Potential Alternate "Survival" Thing (or both this and Vanity could exist...?)
Nymphs are, as the name of the mod implies, the main feature of the Terraria: Nymph Quest mod. However, there are plenty of different types of Nymphs, which are even split in to different "categories." In general, you could be looking for any of the following:
- The original vanilla Nymph enemy,
[Not sure if an enemy getting a rename after a state of progression is possible... actually fuck looking at that Nameless Deity thing lots of weird things should be possible with Tmodloader— edit, WAIT, it should be, Calamity's Get Fixed Boi renames some enemies, so being able to rename something under circumstances should work] which will be renamed Oread Scavenger after getting the Oread NPC.
- The vanilla Dryad NPC,
as Dryads in this lore are a special Nymph Variant.
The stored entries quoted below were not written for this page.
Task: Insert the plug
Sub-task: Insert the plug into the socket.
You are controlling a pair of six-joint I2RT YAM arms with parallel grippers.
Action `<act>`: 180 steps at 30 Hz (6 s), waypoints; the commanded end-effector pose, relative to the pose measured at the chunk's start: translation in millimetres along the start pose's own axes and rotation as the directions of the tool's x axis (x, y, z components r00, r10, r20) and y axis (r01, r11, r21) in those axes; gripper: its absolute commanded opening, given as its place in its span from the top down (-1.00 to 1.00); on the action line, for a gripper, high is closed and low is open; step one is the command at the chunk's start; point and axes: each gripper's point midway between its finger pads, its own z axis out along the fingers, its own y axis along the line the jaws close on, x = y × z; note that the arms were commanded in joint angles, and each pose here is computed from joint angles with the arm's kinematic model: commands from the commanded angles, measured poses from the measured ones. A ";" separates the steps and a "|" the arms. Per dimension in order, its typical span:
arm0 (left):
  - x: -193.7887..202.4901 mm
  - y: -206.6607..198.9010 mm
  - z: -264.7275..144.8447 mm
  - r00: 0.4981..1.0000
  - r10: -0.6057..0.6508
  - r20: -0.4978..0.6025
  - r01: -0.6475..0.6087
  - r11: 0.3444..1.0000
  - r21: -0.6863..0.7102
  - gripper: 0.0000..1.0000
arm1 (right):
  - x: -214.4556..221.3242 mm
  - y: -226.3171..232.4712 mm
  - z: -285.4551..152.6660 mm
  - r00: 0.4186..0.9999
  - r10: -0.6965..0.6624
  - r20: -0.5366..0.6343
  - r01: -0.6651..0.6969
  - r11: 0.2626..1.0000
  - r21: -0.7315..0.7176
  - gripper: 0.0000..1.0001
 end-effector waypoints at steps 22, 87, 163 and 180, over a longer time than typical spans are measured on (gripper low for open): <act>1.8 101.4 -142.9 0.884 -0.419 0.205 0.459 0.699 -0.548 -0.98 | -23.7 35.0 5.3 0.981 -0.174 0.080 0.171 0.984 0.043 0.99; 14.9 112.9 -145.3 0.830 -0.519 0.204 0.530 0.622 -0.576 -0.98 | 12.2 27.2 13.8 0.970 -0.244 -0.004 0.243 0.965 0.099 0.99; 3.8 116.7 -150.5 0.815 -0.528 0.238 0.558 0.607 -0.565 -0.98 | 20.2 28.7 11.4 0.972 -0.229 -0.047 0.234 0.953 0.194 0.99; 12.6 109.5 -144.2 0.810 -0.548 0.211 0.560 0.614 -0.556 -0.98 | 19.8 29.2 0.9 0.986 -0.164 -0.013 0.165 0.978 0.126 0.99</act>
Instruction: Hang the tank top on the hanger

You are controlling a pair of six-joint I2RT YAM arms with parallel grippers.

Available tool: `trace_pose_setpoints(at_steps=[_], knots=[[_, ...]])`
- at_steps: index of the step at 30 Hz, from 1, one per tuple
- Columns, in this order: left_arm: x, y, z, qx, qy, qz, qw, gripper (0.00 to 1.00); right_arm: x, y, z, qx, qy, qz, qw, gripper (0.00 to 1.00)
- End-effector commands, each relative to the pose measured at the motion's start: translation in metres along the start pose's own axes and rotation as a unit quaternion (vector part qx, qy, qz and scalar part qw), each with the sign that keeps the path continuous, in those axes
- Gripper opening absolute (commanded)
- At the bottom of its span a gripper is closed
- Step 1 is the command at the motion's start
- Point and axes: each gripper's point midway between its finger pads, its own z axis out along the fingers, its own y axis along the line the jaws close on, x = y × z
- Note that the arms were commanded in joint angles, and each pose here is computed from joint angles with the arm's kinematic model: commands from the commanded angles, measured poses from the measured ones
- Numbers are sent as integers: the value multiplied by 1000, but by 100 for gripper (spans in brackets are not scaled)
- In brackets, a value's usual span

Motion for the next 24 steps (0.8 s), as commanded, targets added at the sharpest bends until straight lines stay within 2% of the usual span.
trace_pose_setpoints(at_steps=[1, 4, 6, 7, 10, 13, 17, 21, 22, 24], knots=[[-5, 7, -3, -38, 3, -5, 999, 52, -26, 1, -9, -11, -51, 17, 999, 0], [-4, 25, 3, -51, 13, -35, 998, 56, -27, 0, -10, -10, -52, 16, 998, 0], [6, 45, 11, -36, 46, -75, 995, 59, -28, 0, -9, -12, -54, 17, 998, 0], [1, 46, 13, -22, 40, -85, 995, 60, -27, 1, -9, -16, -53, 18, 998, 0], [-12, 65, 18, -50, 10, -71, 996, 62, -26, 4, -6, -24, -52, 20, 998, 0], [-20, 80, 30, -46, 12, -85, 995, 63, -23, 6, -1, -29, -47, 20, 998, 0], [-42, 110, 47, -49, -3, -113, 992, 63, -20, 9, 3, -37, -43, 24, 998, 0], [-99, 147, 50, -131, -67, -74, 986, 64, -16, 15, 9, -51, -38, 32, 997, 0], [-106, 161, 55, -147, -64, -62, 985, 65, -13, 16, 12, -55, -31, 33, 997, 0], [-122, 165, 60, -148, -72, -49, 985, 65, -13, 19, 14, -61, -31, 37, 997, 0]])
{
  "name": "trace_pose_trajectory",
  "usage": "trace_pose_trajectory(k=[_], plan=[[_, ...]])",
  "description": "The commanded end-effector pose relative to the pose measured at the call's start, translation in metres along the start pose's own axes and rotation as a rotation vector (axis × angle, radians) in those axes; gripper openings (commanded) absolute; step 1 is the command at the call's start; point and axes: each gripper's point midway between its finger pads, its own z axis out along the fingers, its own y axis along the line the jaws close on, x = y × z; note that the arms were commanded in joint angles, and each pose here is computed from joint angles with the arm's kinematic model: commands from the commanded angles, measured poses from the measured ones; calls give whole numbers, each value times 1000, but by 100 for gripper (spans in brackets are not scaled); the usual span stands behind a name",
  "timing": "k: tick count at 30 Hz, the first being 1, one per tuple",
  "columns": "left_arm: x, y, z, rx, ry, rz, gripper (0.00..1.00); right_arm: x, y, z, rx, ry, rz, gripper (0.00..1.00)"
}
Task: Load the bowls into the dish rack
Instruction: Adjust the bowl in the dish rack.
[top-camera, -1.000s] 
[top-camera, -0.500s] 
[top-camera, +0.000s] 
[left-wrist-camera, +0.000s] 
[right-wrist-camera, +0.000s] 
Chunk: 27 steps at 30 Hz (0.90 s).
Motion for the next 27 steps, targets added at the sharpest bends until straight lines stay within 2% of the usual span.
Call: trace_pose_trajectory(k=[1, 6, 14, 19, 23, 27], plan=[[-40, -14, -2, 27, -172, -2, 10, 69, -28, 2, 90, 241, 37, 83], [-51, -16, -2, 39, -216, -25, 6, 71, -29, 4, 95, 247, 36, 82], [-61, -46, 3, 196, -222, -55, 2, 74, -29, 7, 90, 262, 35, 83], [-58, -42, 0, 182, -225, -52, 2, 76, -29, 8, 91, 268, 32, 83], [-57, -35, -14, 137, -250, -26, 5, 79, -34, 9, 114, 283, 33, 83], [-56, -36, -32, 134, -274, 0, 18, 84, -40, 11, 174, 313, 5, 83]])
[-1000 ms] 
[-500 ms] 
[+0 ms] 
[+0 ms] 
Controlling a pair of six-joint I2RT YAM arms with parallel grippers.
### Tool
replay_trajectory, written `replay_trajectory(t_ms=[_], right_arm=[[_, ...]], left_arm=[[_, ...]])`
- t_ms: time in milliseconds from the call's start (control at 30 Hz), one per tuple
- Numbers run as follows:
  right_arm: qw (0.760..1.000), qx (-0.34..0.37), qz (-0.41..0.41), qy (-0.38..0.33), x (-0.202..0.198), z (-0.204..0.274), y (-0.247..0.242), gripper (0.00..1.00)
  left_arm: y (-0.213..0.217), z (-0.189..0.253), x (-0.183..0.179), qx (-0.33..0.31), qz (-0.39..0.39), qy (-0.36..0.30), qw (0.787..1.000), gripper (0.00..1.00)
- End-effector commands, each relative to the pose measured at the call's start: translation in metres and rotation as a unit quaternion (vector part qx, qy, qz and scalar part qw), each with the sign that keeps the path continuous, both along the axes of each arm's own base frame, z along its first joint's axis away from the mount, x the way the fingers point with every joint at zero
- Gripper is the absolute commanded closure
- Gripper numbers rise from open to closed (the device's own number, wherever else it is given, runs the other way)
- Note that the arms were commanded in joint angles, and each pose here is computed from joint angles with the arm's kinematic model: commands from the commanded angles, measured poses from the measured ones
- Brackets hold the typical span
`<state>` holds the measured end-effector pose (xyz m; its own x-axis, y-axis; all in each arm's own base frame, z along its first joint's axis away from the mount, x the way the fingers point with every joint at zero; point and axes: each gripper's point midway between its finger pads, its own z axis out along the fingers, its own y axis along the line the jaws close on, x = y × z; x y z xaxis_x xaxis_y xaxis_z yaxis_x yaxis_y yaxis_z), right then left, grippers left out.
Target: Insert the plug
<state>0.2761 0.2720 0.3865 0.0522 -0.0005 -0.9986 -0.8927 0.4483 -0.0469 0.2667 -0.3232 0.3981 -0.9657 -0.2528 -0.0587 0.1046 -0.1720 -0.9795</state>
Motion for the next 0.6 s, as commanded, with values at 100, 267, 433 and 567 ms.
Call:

- The Oread NPC, the mod's adaptation of the character "Sonata" and a major NPC added to the mod that aides with the eponymous Nymph Quest.
- The Oread race, one of the two "special" Nymph Variants,
- Oread Warrior
- Oread Sorceror
- Oread Ranger
- Oread Summoner
- The Dryad race,
- Dryad Wrestler
- Dryad Caster
- Dryad Sniper
- Dryad Planttamer [Yeah I couldn't think of another name for "summoner."]
- Lore regarding Terraria, which includes general information on the Nymphs (but more on the gods and the Infectuous Biomes).
- Nymph Variants: The 1,000 biome-themed types "in-between" the Dryads and Oreads in terms of magic and place in the world. One of each is an enemy in the mod; the page has a comprehensive list.
- Diamond Lord Nyxza, an Oread crimelord and the central antagonist of Nymph Quest and the Romancing the Last Dryad fanfic that it is based on.
- The Key Holders, Nyxza's minions/slaves and a series of Hardermode minibosses,
Thought of the "seven groups with a loose color theme" from how the Depict Quest idea would soft-"sort" the Elements. A mostly-red gang, mostly-yellow, cyan, blue, and magenta, with there also being a "green group" that has the "primary" colors so to speak.
General Behavior
Nymph Variants, as well as the "elite" Oreads in the Underworld and the lost Dryad soldiers in the Hardermode Jungle, are slightly more complex than the average enemy — vanilla or even compared to other enemies added in this mod. They have a few unique traits about them:
- Several additional spawn rules based on game progression or difficulty.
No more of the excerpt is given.